If it is stress, they seem really happy in their new tank and maybe it will right itself. Right now I'm just feeding them some inexpensive Cichlid flakes I bought when I got them. If it is age, how old are they before their color really deepens?

Thanks!


----------



## cichlidaholic (Dec 7, 2005)

I've had very pale young grow up to be gorgeous deep yellow...Don't worry about that part. The white bellies may disappear, too. The barring should also disappear, it's likely from the stress of being in new surroundings.

You can expect to see dramatic changes in their appearance colour wise between 2-3 inches. At that point, you should be able to tell if they are going to turn out the way you want them to be or not.

I don't care for the white bellies, but it's hard to find young ones that don't have white bellies these days.

I'm overly suspicious about LFS yellow labs these days after buying and raising what I thought was a perfect group of them, only to find out they were producing obvious hybrid fry later on!

All you can do is grow them out and see! I'm waiting in line for some F1's right now after getting burned on the tank raised ones.

Kim


----------



## Shill (Mar 10, 2008)

Thanks

I do have one I'm suspicious of. He has very obvious barring but it is almost grayish. Not like the typical barring of light and dark yellow. Other than the grayish in his bars, he looks the same. (I don't think I caught a photo of him)

I'm calling him a "he" because I see a little black on his under fins (the two little fins below his face). If the LFS told me right, that means male???


----------



## cichlidaholic (Dec 7, 2005)

LFS told you wrong...I've had great looking females with black pelvic and anal fins!

The only way to accurately sex Yellow labs is to wait for them to mature considerably and vent them. Or wait to see them spawn! :lol:

Kim


----------



## Shill (Mar 10, 2008)

Good info. Thanks for setting me straight. I looked at that article on venting and the males & females look so similar that unless I had a male in one hand and a female in the other to compare, I wouldn't have a clue! I'll just have to wait and see who does what.

I got another shot at that grayish looking lab. Not sure if it will matter or not. But he's really the only one I visually suspect at this time.








Sir Suspect is the one on the right. 

ha ha... every time I look at his mouth it makes me laugh. Almost looks like I drew it in. But it's his real mouth.


----------



## cichlidaholic (Dec 7, 2005)

He does seem to be a bit dark...But yellow labs show dark markings sometimes, so I wouldn't be overly alarmed just yet.
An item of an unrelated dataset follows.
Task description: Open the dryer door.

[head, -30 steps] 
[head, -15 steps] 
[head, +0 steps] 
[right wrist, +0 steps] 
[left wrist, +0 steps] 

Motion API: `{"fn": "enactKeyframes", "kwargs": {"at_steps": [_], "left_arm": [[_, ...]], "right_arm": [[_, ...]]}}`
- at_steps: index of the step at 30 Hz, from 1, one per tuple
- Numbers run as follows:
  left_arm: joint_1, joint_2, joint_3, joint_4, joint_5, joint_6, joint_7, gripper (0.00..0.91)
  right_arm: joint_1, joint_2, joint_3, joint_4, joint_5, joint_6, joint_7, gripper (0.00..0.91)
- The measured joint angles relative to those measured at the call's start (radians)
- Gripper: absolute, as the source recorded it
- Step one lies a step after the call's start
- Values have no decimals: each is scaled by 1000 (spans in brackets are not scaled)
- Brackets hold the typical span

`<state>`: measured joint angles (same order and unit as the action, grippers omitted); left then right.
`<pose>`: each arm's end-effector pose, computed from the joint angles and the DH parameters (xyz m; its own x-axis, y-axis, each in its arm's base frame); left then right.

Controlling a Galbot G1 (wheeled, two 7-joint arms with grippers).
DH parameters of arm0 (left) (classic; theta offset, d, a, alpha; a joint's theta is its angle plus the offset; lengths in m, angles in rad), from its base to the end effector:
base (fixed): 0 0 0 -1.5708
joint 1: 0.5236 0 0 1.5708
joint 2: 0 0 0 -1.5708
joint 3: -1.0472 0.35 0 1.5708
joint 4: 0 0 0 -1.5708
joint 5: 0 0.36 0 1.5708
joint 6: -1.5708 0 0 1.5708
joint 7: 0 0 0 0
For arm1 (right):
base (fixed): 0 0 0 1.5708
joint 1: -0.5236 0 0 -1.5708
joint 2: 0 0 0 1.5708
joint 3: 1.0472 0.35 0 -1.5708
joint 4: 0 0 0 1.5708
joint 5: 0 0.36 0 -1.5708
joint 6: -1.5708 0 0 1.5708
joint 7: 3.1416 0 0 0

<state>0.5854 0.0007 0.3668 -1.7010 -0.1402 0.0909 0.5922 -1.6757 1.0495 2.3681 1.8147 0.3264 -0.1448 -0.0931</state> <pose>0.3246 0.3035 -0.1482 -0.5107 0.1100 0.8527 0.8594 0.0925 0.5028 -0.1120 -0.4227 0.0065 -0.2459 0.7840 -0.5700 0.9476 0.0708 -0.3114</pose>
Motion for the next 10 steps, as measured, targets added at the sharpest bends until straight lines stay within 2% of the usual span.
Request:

These guys are still stressed from the move...See how their fins are clamped? That and the barring is a good indicator that they haven't settled in just yet. But they will...Sometimes it takes a couple of weeks!

As far as venting goes, I'm horrible at it. The longer I look, the more confused I become. So don't feel so all alone!

Kim


----------



## CichInTheMind (Feb 27, 2008)

In my experience females will stay smaller as the males tend to have a growth spurt between 2"-3" Another way I sex mbuna when theyre small is when you feed them the females will stuff their bucchal cavities and you can see the difference in males/females. Keep in mind that is NO GUARANTEE but I find it pretty effective for me.


----------



## Lampy (Feb 15, 2003)

Not that it is 100% fool proof, but with yellow labs, the FEMALE is the one that sports the black in the pelvic fins, much like apistos.


----------



## cichlidaholic (Dec 7, 2005)

Lampy said:


> Not that it is 100% fool proof, but with yellow labs, the FEMALE is the one that sports the black in the pelvic fins, much like apistos.


Not a good way to tell, either. Both males and females can have black in their pelvic fins.

Kim


----------



## Ispintechno (Mar 27, 2008)

Yeah my male and female have black fins while the second adult female doesn't. Colouration doesn't mean a whole lot for these guys/gals or egg spots.


----------